Sicily, the jewel of the Mediterranean Sea. Rolling hills, snow mountain peaks, stunning architecture, and breathtaking beaches. It seems like time stood still in a land where local farming of organic vegetables, wheat grains, olives, and nuts remain to this day.

Rich soil creates an agricultural oasis.

The land, rich and fertile, provides sustainability to generations of farming families. Therefore, Sicilian agriculture does so well due to its fertile soil, because of its volcanic eruptions. The local agriculture also thrives from the pleasant climate of the island. The main agricultural products are wheat, lemons, oranges, limes, tomatoes, olives, olive oil,  almonds, grapes, and wine.
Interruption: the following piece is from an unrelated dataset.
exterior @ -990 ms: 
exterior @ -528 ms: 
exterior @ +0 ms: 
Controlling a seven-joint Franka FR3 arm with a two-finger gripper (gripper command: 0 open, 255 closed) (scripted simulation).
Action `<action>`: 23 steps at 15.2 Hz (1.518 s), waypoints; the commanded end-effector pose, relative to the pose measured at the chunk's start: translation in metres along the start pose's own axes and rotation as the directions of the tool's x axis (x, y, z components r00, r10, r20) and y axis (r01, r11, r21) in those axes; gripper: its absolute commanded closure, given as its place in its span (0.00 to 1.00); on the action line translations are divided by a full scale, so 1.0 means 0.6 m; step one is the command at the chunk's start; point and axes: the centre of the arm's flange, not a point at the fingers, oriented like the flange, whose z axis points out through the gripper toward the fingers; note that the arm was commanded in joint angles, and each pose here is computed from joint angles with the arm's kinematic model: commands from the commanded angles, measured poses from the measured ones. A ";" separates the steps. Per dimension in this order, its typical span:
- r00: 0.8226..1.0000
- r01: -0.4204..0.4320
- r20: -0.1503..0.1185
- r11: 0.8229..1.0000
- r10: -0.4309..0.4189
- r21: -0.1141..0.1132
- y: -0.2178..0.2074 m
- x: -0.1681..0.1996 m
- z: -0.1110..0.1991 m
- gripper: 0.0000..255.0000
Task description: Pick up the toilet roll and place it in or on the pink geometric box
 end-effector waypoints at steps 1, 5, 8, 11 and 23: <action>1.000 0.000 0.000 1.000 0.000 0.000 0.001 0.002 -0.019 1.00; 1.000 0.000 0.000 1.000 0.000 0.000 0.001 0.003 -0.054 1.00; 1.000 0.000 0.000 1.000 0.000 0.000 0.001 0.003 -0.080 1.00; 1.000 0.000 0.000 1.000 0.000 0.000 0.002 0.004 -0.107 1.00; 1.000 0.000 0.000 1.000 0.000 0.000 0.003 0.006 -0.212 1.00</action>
In addition, cattle, sheep, and goats raised for dairy production, contribute to farm sustainability. The cheese productions are particularly important, in part to the Ragusano and the Pecorino Siciliano brands. The Province of Ragusa provides honey and chocolate production for the entire region.

Major producer of wine in Italy

Sicily, now crowned as the third largest wine producer in Italy (the world’s largest wine producer), after Emilia Romagna and Veneto. The region well known mainly for fortified Marsala wine (a type of sherry.) In recent decades, the wine industry has improved. New winemakers are introducing less common native varieties of grape, hence Sicilian wines have become more popular. The best-known local variety of wine is Nero d’Avola, named for a small town not far from the Province of Siragusa. The best wines made with these grapes come from Noto, a famous ancient city close to Avola. Other important native varieties produce wines such as Etna Rosso, Frappato, Moscato, Malvasia di Lipari and Catarratto. Furthermore, in Sicily high quality wines include using non-native varieties, like Syrah, Chardonnay, Grigio, Blanc, Zinfandel and Merlot.
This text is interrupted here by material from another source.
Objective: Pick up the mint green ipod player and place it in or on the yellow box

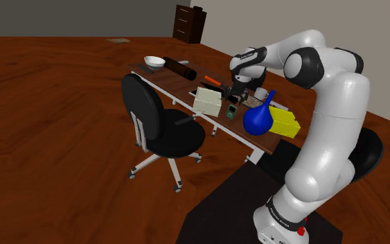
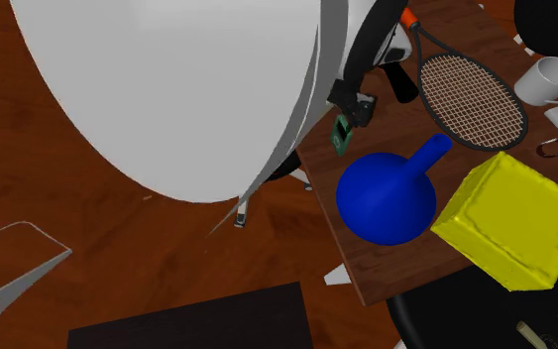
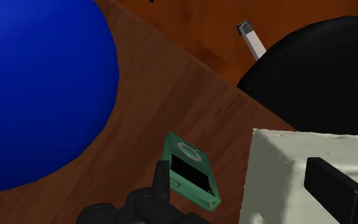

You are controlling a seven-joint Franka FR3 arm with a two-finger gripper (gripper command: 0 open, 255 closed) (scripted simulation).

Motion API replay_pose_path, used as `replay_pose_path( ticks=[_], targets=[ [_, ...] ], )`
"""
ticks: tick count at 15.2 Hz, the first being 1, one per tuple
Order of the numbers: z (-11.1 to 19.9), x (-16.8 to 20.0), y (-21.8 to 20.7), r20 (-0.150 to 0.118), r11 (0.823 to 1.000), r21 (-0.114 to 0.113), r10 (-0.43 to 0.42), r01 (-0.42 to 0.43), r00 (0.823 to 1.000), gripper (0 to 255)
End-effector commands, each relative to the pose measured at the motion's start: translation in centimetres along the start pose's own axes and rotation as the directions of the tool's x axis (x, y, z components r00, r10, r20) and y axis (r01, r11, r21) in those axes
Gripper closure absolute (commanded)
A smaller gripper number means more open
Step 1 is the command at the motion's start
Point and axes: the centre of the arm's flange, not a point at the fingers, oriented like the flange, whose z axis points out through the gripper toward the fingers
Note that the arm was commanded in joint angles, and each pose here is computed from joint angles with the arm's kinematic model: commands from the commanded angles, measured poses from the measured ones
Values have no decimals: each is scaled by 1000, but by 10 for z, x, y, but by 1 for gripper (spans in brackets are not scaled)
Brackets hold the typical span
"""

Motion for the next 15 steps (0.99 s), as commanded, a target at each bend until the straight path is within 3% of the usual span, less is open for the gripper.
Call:
replay_pose_path(
  ticks=[1, 3, 11, 15],
  targets=[
    [15, 20, 13, 3, 999, -2, 43, -43, 999, 0],
    [29, 37, 26, 7, 996, -4, 85, -85, 996, 0],
    [71, 39, 28, 7, 996, -4, 88, -88, 996, 0],
    [71, 39, 28, 7, 996, -4, 88, -88, 996, 0]
  ],
)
Sicily also produces liqueurs, such as the Amaro Averna. produced in Caltanissetta and the local Limoncello (lemon liqueur.)

A Fisherman’s Paradise called Sicily.

Fishing is another fundamental resource for Sicily, as well as a great income producer. There are important tuna, anchovy, sardine, and swordfish fisheries. Mazara del Vallo, the largest fishing region in Sicily, also being one of the most important in the entire country of Italy. Messina, Cefalù, Termini, Sciacca, Trapani, and Palermo were the six fishing centers of Sicily in the fourteenth and fifteenth centuries, fishing mostly sardines and anchovies. During the mild and short winter, the fishing industry survives in salting sardines, anchovies, and especially, tonnina (little tuna.)

Subsistence and Commercial Agriculture. 

Sicily’s interior economy is based largely on dry, organic agriculture, whereas commercial agriculture and industries are located along the coastal regions. Wheat and barley have long been the major crops grown in Sicily. The herding of cows, sheep and goats, especially important in the past, have declined greatly. Other significant agricultural products are grapes, olives, almonds, hazelnuts, walnuts, and garden crops. Sicily is also Italy’s largest producer of oranges, limes, and lemons. Fishing, especially for tuna, herring, and sardines, is especially important to the regional economy.

The Sicilian Economy.

Petrolium based industries are located in the southeast part of the island. Other industries, such as those based on the processing of agricultural and fishing products, are also located along the coastal cities. Services, retailing, and the public sector jobs are major sources of employment. While Italy is one of Europe’s largest economic powers, Sicily still experiences underdevelopment and a high unemployment rate. Migrant labor is now a major export of Sicily, and this income is crucial to the Italian economy. Staple foods of the Sicilian diet are bread, pasta, olive oil, tomato sauce, vegetables and fruit, cheeses such as pecorino and ricotta, nuts, and wine. Red meat has become a significant addition to the diet in recent decades. Clean air, organic food, and good wine. That is a simple and wonderful way of life.